On 29 March 1892 Sectional Committee No. 2 of the Parliamentary Standing Committee on Railways rejected the proposed railway to Barwon Heads.

Geelong to Barwon Heads

Length, 9.06 miles, steepest gradient, 1 in 100, sharpest curve, 1.5 chains radius; Estimated by the Railway Department to cost £65,087, or £7,184 per mile.

The Sectional Committee have inspected this line, which was included in the Railway Construction Bill 1890, and have taken evidence at Geelong and at Barwon Heads. The surveyed route branches off from the Geelong Race-course line near its terminus, and runs through almost level country, which is all settled: and used principally for grazing and vegetable growing.

Barwon Heads, the proposed terminus, is situated on the ocean, and is becoming a popular seaside resort.

It was urged in favour of the construction of this line that it would make Barwon Heads the nearest watering place on the ocean for the residents of Melbourne, Ballarat, Sandhurst, Geelong, and other places ; that the passenger traffic ·would be very considerable during the summer months, as a large number of persons visited Barwon Heads to spend the day picnicking, or to stop for a few weeks ; that it would he a great convenience to the fishermen, who cannot now get their fish speedily to a market; that there are extensive deposits of limestone at Barwon Heads awaiting development; that the district traversed by the line is most suitable for the growth of vegetables and various root crops ; and that it would cause the existing line to the Geelong Racecourse, which is now only used three times a year, to be utilised.

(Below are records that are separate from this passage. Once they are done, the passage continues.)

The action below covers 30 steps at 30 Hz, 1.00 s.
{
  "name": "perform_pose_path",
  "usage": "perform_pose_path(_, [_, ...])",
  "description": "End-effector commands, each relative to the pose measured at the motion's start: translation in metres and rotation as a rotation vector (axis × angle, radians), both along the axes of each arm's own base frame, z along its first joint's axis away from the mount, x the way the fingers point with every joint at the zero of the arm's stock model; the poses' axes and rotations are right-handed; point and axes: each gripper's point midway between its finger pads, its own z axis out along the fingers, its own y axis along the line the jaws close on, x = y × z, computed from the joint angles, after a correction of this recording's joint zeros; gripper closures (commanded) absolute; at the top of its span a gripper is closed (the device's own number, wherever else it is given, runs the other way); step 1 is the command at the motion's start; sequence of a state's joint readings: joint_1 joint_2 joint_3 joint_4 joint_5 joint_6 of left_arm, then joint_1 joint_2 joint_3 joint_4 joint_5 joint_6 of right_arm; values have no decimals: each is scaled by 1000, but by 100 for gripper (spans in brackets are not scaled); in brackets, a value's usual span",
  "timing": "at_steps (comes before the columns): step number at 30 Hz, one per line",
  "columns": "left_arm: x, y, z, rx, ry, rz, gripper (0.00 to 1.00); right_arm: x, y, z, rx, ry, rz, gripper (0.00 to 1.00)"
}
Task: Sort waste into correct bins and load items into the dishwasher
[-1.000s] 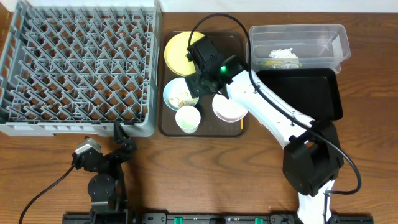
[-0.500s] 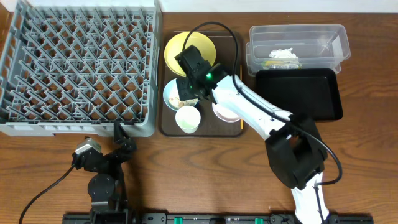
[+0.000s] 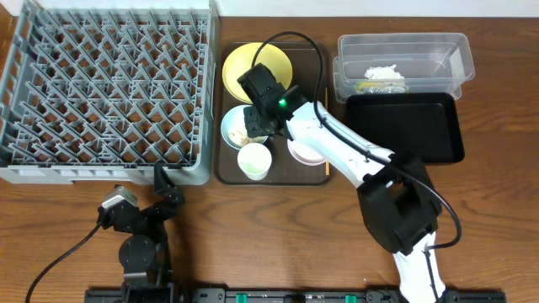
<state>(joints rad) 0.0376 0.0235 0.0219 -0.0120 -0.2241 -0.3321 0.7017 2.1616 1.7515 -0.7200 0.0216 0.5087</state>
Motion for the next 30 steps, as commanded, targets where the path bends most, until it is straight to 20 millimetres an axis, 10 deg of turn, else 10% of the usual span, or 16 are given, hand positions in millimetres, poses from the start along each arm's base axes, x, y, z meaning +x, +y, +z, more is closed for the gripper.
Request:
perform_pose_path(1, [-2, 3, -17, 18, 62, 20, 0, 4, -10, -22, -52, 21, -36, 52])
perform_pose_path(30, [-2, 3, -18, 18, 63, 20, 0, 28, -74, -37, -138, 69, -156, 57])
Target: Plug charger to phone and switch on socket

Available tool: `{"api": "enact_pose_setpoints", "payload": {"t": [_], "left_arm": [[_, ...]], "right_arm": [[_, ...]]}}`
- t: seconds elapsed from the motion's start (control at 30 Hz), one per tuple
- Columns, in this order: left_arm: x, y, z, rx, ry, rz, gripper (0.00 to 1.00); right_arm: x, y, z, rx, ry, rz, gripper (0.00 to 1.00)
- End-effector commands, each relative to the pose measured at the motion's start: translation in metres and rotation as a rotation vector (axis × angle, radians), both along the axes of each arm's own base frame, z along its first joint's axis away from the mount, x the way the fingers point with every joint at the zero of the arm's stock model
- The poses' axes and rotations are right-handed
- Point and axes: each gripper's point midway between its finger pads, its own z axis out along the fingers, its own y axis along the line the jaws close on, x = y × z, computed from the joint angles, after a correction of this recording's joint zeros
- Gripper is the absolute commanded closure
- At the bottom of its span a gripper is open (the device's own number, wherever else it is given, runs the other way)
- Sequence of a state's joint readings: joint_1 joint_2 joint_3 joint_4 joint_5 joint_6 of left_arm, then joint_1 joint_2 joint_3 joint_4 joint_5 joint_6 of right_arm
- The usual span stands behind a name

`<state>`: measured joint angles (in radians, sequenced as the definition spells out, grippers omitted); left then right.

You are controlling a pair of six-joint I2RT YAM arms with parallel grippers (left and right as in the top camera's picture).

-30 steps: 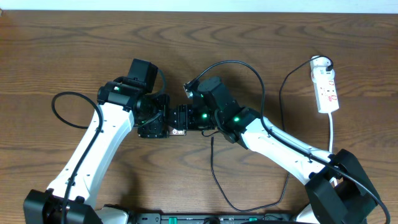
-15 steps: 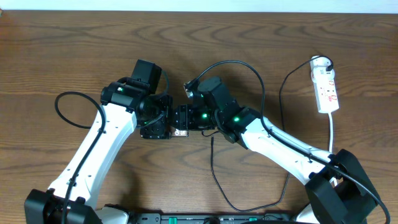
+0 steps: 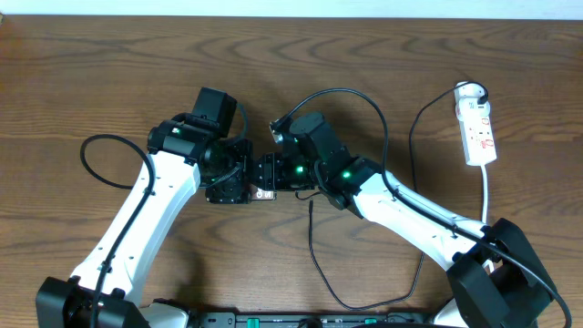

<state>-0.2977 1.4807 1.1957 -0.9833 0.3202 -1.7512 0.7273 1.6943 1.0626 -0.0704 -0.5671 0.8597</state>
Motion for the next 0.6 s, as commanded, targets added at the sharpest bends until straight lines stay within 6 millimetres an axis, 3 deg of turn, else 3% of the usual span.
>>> {"api": "enact_pose_setpoints", "payload": {"t": [0.0, 0.57], "left_arm": [[0.0042, -0.0044, 0.0112, -0.023, -0.028, -0.001, 0.92], [0.0022, -0.0097, 0.0129, -0.055, -0.019, -0.010, 0.93]], "right_arm": [[0.0005, 0.0035, 0.0051, 0.005, -0.014, 0.001, 0.68], [0.0005, 0.0035, 0.0051, 0.005, -0.014, 0.001, 0.71]]}}
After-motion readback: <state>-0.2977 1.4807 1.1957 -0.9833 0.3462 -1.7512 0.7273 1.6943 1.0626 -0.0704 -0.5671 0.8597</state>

The Sectional Committee are of opinion that there is no necessity for the construction of the line, and that it would not be remunerative. The area to be served, a great portion of which lies between the sea and the lakes through which the Barwon River runs, is small, and would furnish very little traffic to the line. The value of the limestone deposits is doubtful, and the revenue to he derived from the passenger traffic would be inconsiderable.

The following resolution has been agreed to:-

That, in the opinion of Sectional Committee No. 2, it is not expedient to construct a line of railway from Geelong to Barwon Heads.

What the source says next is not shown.